She drifted off around daybreak, then woke up an hour later, hearing the shower running. It ran for a long time. She became nervous and considered knocking, but then she heard the door open, and a few minutes later, footsteps padding down the stairs.
"I meant to clean up the high chair," Rahul said when she joined him in the kitchen. He was dressed in one of Roger's bathrobes, squinting, as if the subterreanean space were flooded with light. His voice was gruff, the effects of the liquor clear in the delicate yet awkward way he was moving about. He had filled the kettle with water, turned on the gas, measured coffee into the glass pot. "Sorry about that."
"I thought you were better."
He glanced at her, only for a second. He looked like an idiot to her, dull and slow.
"What the hell happened, Rahul?"
He didn't reply.
"Is it me?" she asked.
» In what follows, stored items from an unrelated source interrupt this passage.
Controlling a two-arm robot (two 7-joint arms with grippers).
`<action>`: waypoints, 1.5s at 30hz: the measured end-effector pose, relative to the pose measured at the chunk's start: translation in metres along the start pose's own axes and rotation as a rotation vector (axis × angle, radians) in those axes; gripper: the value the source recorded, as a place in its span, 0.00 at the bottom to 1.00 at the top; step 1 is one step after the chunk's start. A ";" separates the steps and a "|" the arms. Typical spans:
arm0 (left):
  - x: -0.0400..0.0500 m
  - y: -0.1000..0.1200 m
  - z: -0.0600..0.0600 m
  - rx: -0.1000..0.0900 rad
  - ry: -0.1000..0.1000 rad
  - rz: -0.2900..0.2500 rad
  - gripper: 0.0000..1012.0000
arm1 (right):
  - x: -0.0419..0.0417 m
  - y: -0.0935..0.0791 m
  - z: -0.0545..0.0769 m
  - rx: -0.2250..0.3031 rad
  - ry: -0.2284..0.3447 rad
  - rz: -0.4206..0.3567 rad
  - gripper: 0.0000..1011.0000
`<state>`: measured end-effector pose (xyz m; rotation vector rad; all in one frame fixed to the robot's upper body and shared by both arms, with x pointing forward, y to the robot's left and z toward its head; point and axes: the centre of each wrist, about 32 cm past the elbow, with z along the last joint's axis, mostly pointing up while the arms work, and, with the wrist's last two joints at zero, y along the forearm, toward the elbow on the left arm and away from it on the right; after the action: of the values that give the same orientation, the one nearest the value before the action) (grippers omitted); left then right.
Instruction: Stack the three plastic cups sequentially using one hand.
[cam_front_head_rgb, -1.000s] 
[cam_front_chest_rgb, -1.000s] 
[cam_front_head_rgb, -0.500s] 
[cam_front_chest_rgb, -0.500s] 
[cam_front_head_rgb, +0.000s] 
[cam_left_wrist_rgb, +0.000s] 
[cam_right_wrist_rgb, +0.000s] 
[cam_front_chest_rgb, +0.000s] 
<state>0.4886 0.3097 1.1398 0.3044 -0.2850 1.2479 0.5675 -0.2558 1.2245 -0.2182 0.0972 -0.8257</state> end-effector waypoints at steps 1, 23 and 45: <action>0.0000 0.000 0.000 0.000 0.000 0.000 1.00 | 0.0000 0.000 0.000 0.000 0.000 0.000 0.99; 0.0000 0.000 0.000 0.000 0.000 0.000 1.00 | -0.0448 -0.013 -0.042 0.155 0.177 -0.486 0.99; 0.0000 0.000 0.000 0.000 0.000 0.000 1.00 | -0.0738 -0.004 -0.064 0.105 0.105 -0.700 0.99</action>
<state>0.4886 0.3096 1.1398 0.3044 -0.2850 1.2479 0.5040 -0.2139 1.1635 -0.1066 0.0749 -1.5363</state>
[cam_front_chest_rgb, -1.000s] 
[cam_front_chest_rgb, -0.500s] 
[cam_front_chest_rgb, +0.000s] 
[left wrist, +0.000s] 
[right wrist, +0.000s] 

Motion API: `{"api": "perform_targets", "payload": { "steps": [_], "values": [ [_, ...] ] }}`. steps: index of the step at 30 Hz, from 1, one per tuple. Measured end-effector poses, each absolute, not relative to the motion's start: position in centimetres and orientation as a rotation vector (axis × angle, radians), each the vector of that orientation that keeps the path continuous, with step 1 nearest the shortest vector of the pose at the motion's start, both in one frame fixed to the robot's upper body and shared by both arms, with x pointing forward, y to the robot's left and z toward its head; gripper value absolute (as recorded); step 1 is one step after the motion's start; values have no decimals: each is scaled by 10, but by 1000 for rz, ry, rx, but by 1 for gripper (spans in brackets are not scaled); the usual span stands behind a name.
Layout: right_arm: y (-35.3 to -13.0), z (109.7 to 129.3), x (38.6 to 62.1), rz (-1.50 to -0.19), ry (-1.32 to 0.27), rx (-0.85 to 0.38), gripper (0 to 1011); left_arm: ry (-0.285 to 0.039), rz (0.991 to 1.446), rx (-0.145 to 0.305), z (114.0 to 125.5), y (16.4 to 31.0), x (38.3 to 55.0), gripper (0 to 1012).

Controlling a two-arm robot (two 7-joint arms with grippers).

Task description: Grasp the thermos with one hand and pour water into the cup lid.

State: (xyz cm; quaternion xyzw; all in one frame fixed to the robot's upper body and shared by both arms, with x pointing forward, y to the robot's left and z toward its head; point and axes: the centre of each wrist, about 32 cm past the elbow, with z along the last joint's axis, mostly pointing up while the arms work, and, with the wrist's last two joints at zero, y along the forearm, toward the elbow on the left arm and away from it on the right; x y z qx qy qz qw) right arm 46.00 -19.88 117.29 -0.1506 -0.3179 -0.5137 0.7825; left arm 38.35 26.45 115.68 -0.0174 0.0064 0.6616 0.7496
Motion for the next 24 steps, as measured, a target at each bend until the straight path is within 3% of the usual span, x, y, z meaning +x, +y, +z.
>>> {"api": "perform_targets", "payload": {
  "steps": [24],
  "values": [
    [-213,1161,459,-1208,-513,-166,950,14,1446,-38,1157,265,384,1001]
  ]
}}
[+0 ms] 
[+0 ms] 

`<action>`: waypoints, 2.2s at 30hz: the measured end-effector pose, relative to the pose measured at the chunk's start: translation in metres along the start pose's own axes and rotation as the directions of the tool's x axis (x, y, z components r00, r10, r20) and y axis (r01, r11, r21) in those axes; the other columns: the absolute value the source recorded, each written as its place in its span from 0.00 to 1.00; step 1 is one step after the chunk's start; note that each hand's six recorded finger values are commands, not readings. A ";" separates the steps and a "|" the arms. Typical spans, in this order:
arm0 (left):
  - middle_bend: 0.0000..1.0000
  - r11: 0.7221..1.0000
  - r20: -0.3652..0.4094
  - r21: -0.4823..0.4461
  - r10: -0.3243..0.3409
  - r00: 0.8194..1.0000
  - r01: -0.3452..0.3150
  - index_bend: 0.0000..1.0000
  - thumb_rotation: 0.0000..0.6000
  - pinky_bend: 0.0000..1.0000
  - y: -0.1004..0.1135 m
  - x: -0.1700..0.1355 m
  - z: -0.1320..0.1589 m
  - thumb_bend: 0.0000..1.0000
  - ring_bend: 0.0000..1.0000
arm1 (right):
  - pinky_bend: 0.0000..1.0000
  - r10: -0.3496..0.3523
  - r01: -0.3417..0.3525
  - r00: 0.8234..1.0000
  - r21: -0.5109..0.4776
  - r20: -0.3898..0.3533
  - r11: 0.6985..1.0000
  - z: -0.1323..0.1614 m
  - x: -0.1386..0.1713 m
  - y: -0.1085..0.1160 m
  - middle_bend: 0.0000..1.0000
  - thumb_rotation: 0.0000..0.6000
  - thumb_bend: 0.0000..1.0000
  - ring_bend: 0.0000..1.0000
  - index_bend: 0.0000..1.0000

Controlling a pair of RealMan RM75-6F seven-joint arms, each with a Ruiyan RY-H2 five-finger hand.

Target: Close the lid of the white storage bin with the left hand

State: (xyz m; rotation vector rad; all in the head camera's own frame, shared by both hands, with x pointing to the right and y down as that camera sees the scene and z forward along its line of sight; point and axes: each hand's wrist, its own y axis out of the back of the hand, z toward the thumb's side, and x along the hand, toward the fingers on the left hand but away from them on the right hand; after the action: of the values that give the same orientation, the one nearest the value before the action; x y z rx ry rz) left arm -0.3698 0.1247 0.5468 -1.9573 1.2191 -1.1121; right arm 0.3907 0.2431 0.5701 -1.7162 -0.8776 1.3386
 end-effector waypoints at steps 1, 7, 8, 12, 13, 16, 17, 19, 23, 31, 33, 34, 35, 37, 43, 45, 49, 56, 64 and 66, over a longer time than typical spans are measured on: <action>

For she had wondered this, during the long hours she had lain awake: wondered if seeing her had reminded him of the past, of those nights they had defied their parents together, pouring warm beer into cups of ice and forging a link all their own.
The water began to boil, the kettle emitting a thin whistle.
She switched off the gas, poured the water into the coffeepot.
"You have to go to the airport," she said.
"My flight isn't until evening."
"Now, Rahul. You have to get dressed and go now. You left Neel in the bathtub." Her voice quavered and at the same time it was beginning to rise, the sickening image flooding her all over again.
"I did?"
"Yes, Rahul," she said, fresh tears streaming down her face. "You passed out and you left our baby alone in a tub. You could have killed him, do you understand?"
He turned away, his back to her. He pressed his head to a cupboard, twisting it slightly to either side, swearing to himself under his breath. Then, still without facing her, he said, "But he's okay, right, Didi? I peeked into his room this morning and he was asleep in his crib just fine."
"You have to go now." Her words were coming out in almost a whisper. She was aware that she sounded like a broken record. Fury had raged through her all night; that storm cloud had unleashed its rain, and now she was simply tired.
"I've stayed away from it for months," he said. "I don't know what happened. I just had the tiniest bit-"
"Stop," she said, and he did. "I don't want to hear your explanation. Do you understand me? I don't want to hear it."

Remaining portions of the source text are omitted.